BRCA Expiration Day

It is a rare day that we, intellectual property aficionados, celebrate the end of a patent. But today, the 11th of August 2015, is an auspicious day, as many of the infamous BRCA patents expire. These patents have been the subject of much controversy worldwide, with Court challenges in the US, Europe and Australia. The patents that are due to expire include Australian patent AU686004 that is the subject of D’Arcy v. Myriad Genetics Inc & Anor, as well as a number of Myriad’s European Patents (EP0699754, EP0705902 and EP0705903). In some ways this expiry will have little effect in the Australian context; as we explain in our Occasional Paper at 115 the BRCA patents have been gifted ‘to the women in Australia and New Zealand’ by Genetic Technologies Ltd, the exclusive licensee of the patents in Australia and New Zealand. However the Australian High Court case challenges a broader principle. The question posed there is whether isolated genes that resemble those in nature are manners of manufacture for the purposes of s 18(1)(a) of the Patents Act 1990.

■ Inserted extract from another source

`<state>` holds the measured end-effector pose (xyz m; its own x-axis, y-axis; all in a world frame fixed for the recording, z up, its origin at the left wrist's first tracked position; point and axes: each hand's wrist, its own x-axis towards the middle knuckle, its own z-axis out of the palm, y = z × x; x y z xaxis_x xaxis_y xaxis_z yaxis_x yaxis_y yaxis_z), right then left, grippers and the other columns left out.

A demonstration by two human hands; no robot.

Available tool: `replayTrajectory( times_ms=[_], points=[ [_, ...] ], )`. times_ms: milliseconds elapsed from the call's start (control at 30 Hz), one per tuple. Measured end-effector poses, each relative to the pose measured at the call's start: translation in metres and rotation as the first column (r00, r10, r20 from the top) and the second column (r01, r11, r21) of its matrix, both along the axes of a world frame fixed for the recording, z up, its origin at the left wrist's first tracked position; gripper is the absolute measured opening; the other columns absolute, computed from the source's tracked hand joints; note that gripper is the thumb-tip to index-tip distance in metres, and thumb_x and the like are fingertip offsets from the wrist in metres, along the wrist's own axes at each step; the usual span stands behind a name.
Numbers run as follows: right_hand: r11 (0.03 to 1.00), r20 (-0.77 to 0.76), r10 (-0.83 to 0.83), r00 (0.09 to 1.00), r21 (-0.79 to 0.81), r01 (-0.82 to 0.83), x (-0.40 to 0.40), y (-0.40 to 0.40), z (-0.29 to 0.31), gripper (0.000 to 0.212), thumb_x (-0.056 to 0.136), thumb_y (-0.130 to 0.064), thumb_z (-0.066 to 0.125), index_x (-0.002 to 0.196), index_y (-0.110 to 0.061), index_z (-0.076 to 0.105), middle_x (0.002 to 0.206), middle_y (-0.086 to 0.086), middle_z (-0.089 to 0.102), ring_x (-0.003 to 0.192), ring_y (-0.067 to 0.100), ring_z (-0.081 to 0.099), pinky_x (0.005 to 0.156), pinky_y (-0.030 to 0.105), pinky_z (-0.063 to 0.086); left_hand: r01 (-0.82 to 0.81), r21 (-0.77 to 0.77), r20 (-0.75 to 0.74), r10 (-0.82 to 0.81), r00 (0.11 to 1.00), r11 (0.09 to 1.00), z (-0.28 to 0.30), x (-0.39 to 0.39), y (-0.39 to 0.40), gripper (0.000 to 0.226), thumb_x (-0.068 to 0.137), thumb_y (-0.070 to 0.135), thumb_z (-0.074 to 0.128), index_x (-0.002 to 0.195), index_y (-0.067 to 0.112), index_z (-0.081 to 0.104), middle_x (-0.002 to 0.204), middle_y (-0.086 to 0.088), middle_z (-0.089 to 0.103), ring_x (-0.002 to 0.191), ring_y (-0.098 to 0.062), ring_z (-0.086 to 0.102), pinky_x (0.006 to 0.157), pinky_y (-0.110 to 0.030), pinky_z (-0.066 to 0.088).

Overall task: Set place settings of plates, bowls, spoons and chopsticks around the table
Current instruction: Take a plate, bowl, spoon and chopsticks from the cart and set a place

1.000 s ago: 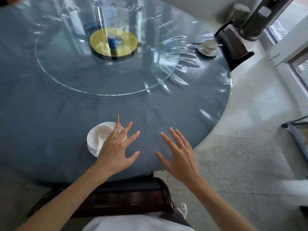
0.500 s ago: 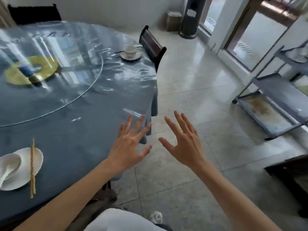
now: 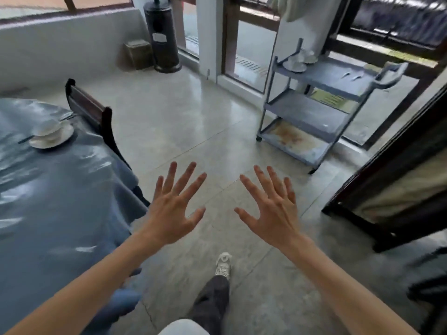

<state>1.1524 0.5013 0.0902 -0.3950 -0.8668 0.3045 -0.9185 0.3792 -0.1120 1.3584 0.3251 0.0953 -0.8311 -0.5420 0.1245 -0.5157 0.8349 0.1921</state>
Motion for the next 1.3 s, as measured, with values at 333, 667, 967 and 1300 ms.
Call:
replayTrajectory(
  times_ms=[333,667,967,1300],
  points=[
    [0.970,0.037,-0.215,0.976,0.121,0.210,-0.234,-0.079,0.017,0.079,0.095,-0.069,0.039,0.163,-0.038,0.014,0.173,-0.002,-0.001,0.157,0.021,-0.019,0.127,0.050,-0.008,0.094,0.070,-0.054,-0.091,0.994,0.993,0.003,-0.273,-0.105,0.077,0.090,0.072,0.015,0.159,0.048,-0.009,0.168,0.017,-0.028,0.153,-0.020,-0.035,0.127,-0.056,-0.008],
    [0.884,0.151,-0.462,0.874,-0.009,0.468,-0.436,-0.103,0.037,0.071,0.096,-0.070,0.034,0.159,-0.038,0.027,0.170,0.003,0.021,0.159,0.022,0.005,0.127,0.047,0.016,0.283,0.163,-0.107,-0.268,0.958,0.945,0.017,-0.519,-0.154,0.078,0.089,0.073,0.019,0.159,0.049,-0.004,0.167,0.020,-0.026,0.152,-0.016,-0.035,0.124,-0.043,-0.012],
    [0.815,0.443,-0.508,0.739,-0.032,0.579,-0.660,-0.131,-0.011,0.061,0.100,-0.055,0.048,0.156,-0.033,0.034,0.166,-0.002,0.030,0.155,0.018,0.024,0.118,0.045,0.036,0.252,0.247,-0.102,-0.234,0.967,0.936,-0.023,-0.737,-0.195,0.076,0.092,0.070,0.030,0.159,0.051,0.001,0.166,0.026,-0.023,0.152,-0.010,-0.035,0.127,-0.046,-0.006],
    [0.721,0.737,-0.509,0.444,0.083,0.688,-0.856,-0.159,-0.036,0.038,0.100,-0.041,0.056,0.135,-0.025,0.059,0.139,-0.006,0.058,0.089,-0.004,0.061,0.083,0.026,0.046,0.163,0.426,0.009,-0.185,0.983,0.890,-0.030,-0.931,-0.210,0.076,0.102,0.046,0.051,0.162,0.043,0.005,0.168,0.024,-0.016,0.157,-0.015,-0.020,0.126,-0.054,0.023]
  ],
)
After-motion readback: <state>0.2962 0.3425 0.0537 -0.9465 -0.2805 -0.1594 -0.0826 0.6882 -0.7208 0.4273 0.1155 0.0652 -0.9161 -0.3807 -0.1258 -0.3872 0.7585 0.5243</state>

Whilst we eagerly await the decision of that court, Europeans and Australians need harbour no more concern that these particular patents will stifle innovation or reduce access to diagnostic tests. Beyond this, the question of what should constitute patentable subject matter will continue to be debated. Hopefully, we can learn lessons for the BRCA saga that will continue to guide patent policy in the future. (Posted by Dianne Nicol, John Liddicoat and Tess Whitton).